Après un Miss Muerte et un Cartes sur table magnifique, Franco signe ici son film de transition. Il utilise la couleur pour la première fois de sa carrière (grâce au procédé Eastmancolor, permettant d'impressionner les 3 couleurs sur la même pellicule) mais c'est surtout pour lui un changement radical de ton et de propos.
Le bouleversement des mentalités (nous sommes en 1968) se ressent véritablement. Plus de sexe, plus de drogue (même si Franco a toujours clamé ne pas en avoir eu besoin) et des idées à contre-courant.
Franco expérimente, essaie de nouvelles choses. Ici, c'est à travers une trame scénaristique totalement déstructurée, qu'il nous raconte les aventures de Lorna, la succube venue sur terre pour troubler nos rêves.

Le point de départ...
Janine Reynaud
, cravache en main, s'amuse à torturer une femme et un homme devant le public chic d'un cabaret de Lisbonne. Une scène qui vous rappellera très certainement l'introduction d'Exorcisme et Messes noires du même réalisateur.
Suite à ce prologue et en se débarrassant de toutes contraintes narratives, Franco nous amène dans une succession d'étranges séquences jouant sur le principe du cadavre exquis et de l'association d'idées.
Un choix un peu déroutant pour le spectateur s'attendant à un classique film d'exploitation. Mais le réalisateur espagnol est un homme plein de surprises, il l'a déjà bien assez démontré.

 



L'histoire n'est finalement pas très importante puisque ce film s'efforce de nous faire oublier toute trame logique. Certains trouveront cela ennuyeux. Néanmoins, félicitons le réalisateur pour ce choix qui rappellera à certains les films de son meilleur ennemi, Jean Rollin (qui débuta sa carrière cette année là).

De l'improvisation?
Franco a souvent fait le rapprochement entre le free Jazz et ses films. L'idée prends ici tout son sens et on pourrait croire que le réalisateur construit son film en "chorussant" à la manière d'un trompettiste. Un exercice très amusant plaçant Succubus à la frontière de l'experimental et du bis (notamment avec la scène de l'orgie ) .

Janine Reynaud...
Une fois de plus, Franco ne se trompe pas et le choix de Janine Reynaud dans le rôle de la succube semble couler de source.
La jolie rousse ne déçoit pas dans son rôle de femme fatale.
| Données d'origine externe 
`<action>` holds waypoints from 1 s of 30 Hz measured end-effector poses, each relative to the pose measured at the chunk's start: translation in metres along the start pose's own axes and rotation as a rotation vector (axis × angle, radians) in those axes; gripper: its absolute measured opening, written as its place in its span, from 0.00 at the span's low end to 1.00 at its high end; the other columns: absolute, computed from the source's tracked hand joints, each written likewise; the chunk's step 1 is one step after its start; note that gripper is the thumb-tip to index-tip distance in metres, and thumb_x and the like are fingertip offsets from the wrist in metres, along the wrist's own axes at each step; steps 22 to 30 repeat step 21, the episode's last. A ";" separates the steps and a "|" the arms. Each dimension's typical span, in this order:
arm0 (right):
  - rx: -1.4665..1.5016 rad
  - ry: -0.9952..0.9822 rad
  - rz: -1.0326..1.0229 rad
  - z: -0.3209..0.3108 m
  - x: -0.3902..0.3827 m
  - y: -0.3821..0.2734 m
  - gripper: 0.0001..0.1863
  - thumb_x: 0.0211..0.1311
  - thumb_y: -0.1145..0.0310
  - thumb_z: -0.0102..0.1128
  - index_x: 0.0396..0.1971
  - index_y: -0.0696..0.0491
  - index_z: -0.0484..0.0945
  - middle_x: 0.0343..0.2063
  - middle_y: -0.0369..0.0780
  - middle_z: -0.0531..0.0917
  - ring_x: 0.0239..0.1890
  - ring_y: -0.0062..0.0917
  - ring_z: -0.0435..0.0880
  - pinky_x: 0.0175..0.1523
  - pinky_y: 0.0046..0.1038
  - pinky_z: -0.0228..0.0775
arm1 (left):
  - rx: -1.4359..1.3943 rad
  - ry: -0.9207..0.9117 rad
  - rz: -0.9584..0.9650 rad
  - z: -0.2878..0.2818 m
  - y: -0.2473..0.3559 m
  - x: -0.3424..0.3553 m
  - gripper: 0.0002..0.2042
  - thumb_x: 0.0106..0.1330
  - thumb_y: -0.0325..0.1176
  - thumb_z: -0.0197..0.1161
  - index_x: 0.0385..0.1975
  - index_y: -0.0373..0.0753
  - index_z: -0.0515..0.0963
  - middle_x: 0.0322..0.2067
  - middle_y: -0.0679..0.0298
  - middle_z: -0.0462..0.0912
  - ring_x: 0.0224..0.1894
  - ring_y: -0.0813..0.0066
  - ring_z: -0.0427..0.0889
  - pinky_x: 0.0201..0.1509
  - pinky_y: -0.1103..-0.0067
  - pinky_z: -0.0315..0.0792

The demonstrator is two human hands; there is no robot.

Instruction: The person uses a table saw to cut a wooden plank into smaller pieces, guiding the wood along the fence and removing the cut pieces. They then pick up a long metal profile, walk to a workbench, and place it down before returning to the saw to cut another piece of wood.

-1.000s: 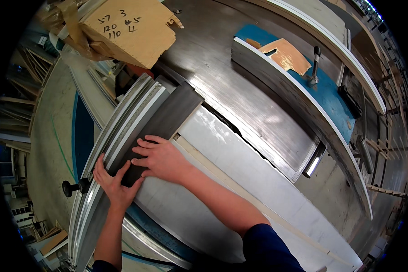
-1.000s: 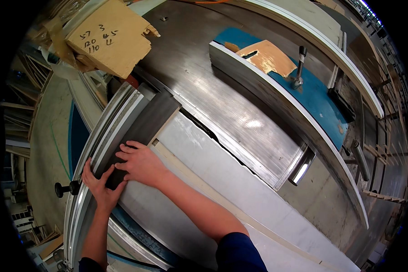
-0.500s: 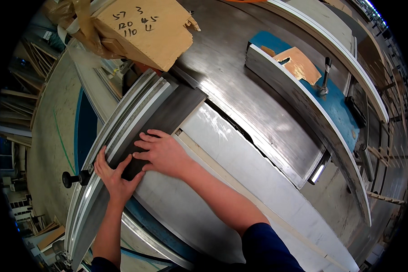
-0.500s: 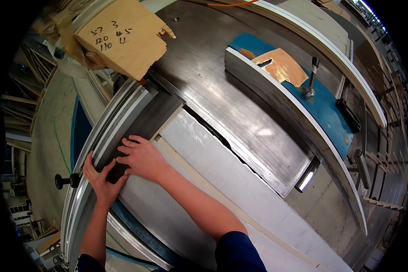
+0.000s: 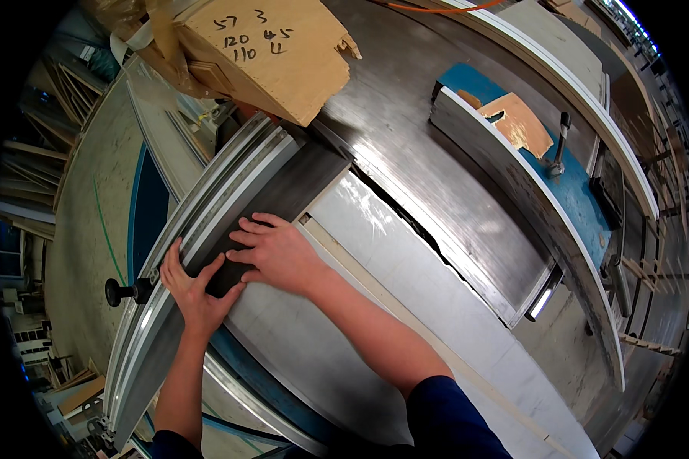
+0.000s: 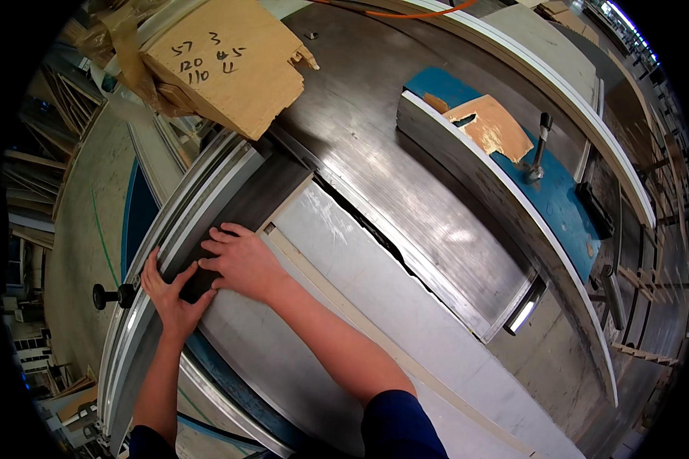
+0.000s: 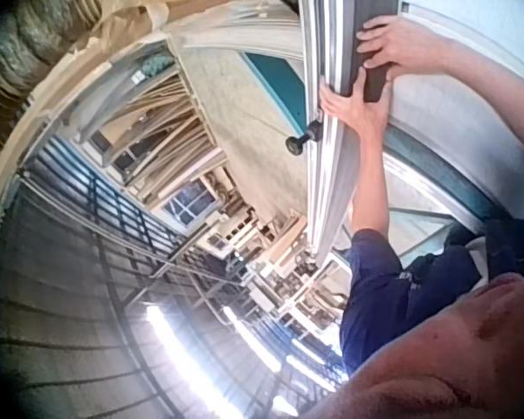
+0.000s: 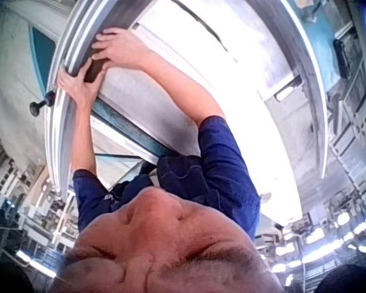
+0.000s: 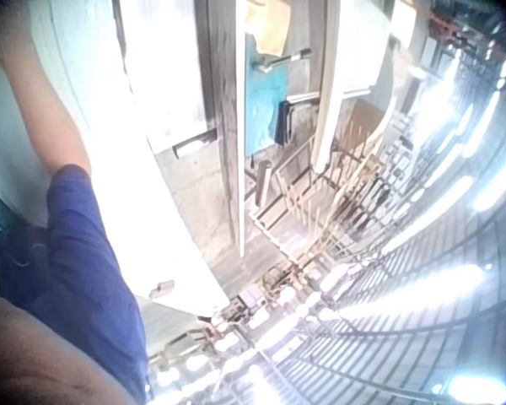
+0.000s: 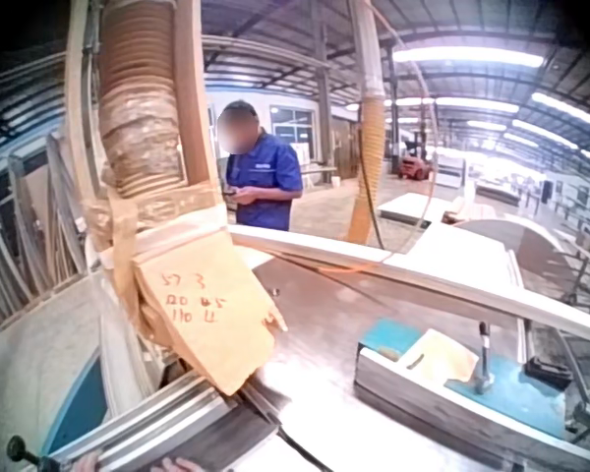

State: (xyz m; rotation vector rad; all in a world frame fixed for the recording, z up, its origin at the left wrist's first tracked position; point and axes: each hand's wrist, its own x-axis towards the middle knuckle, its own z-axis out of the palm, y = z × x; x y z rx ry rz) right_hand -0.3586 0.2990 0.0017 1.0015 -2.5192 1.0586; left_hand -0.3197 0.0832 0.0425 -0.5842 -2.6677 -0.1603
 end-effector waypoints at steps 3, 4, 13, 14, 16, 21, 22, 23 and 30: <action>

Cette figure récurrente des films de Franco est sublimé par le physique d'amazone de sa comédienne (on remarquera le penchant du frêle réalisateur pour les femmes grandes et fortes à l'instar d'actrices comme Alice Arno, Britt Nichols ou encore Muriel Montossé)

Ce film perturbera certainement les fans de la période post 70 du réalisateur. On ne retrouve pas, visuellement, les tics du réalisateur (qui n'étaient pas encore très présent à l'époque).
Peu de zooms, ni de flous artistiques dans ce film à la mise en scène et aux cadres particulièrement travaillés.
Terriblement ancré dans son époque, Succubus est de ces films qui proposaient une nouvelle manière de voir le cinéma. Au demeurant, il s'apparente à un film "nouvelle vague" décomplexé .

A ranger auprès du Viol du vampire de Rollin, sortit la même année.